Ilia Henderson (left) is planning to sign up for a health insurance plan on the federal marketplace with help from Charlotte, N.C.-based navigator Julieanne Taylor (right) again this year.
Alex Olgin/WFAE
Ilia Henderson (left) is planning to sign up for a health insurance plan on the federal marketplace with help from Charlotte, N.C.-based navigator Julieanne Taylor (right) again this year.

Despite all of the efforts in Congress to repeal and replace the Affordable Care Act this year, it remains the law of the land. People can start signing up for health insurance for 2018 starting Nov. 1. But the landscape for the law has changed a lot.

Take navigators, for instance. Those are specially trained people who help consumers sign up for coverage. In August, the Centers for Medicare & Medicaid Services cut funding for navigators by 41 percent.

But the effects vary. For some groups and some states, the cuts go deeper while others will have almost as much money as they did before.

South Carolina and North Carolina are cases in point. South Carolina's navigator funding is about two-thirds less than the state received in fiscal 2017, while most of North Carolina's funding is intact.

The Trump administration has said that it is rewarding groups that did a good job and cutting off those that didn't. But the strategy may have the effect of hobbling navigators who have the most daunting job enrolling people.

"We are between the rock and the hard place," says Shelli Quenga, who runs programs at the nonprofit Palmetto Project, South Carolina's largest navigator group. "We know that people in rural areas don't have as much Internet access.
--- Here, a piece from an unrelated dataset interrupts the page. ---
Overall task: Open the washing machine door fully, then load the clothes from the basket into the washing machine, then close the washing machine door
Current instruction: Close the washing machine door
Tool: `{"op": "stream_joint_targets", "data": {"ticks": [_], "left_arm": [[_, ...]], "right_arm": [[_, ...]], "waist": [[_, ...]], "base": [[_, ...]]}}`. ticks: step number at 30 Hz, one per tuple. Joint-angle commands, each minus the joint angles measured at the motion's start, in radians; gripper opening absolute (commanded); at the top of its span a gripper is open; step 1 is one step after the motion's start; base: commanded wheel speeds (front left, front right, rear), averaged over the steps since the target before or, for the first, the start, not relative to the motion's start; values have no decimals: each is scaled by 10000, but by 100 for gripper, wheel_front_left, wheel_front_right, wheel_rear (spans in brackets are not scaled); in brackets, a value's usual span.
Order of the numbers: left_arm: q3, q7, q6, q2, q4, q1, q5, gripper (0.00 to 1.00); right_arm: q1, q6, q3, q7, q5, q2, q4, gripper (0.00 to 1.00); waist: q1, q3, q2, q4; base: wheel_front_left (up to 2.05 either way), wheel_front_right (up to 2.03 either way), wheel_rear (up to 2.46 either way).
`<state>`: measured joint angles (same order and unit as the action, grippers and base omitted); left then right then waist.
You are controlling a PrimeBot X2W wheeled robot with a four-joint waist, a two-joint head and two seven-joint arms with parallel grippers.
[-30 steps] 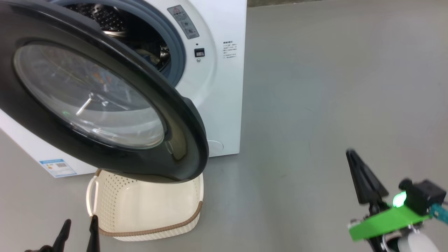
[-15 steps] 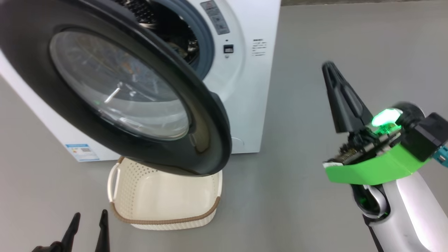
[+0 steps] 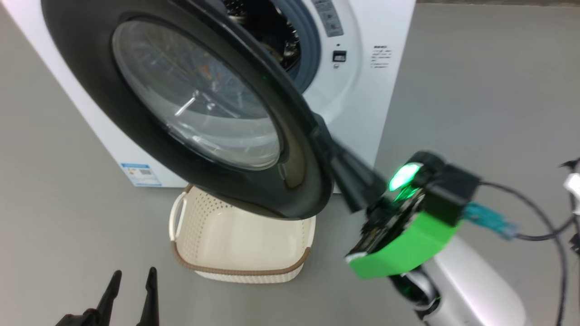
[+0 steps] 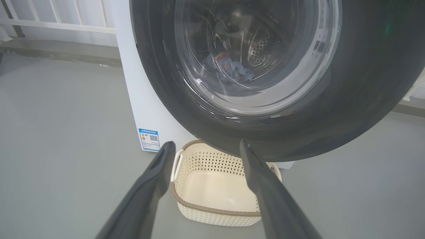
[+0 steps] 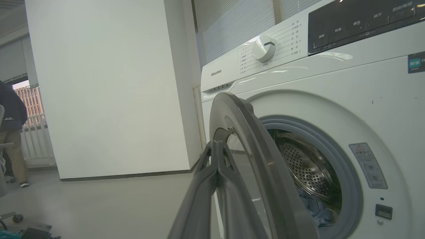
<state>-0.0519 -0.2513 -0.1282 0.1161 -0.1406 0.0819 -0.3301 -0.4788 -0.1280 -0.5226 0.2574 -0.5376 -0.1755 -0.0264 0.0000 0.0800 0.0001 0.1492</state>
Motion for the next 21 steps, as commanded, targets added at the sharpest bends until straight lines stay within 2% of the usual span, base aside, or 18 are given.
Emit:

The people who need help are probably in the rural areas, but we can't afford [to send navigators there]."

Instead, Quenga says, she will have to be strategic about where she plans to place navigators. "It is based on those areas that are (a) more densely populated and (b) had a higher level of ACA enrollment for 2017," she explains.

That means about two-thirds of the state's counties will not have a navigator. Quenga is still planning to help people in those areas by using screen-sharing technology to walk people through sign-ups. She adds that people can always call the federal call center for help. But that's not ideal, she says.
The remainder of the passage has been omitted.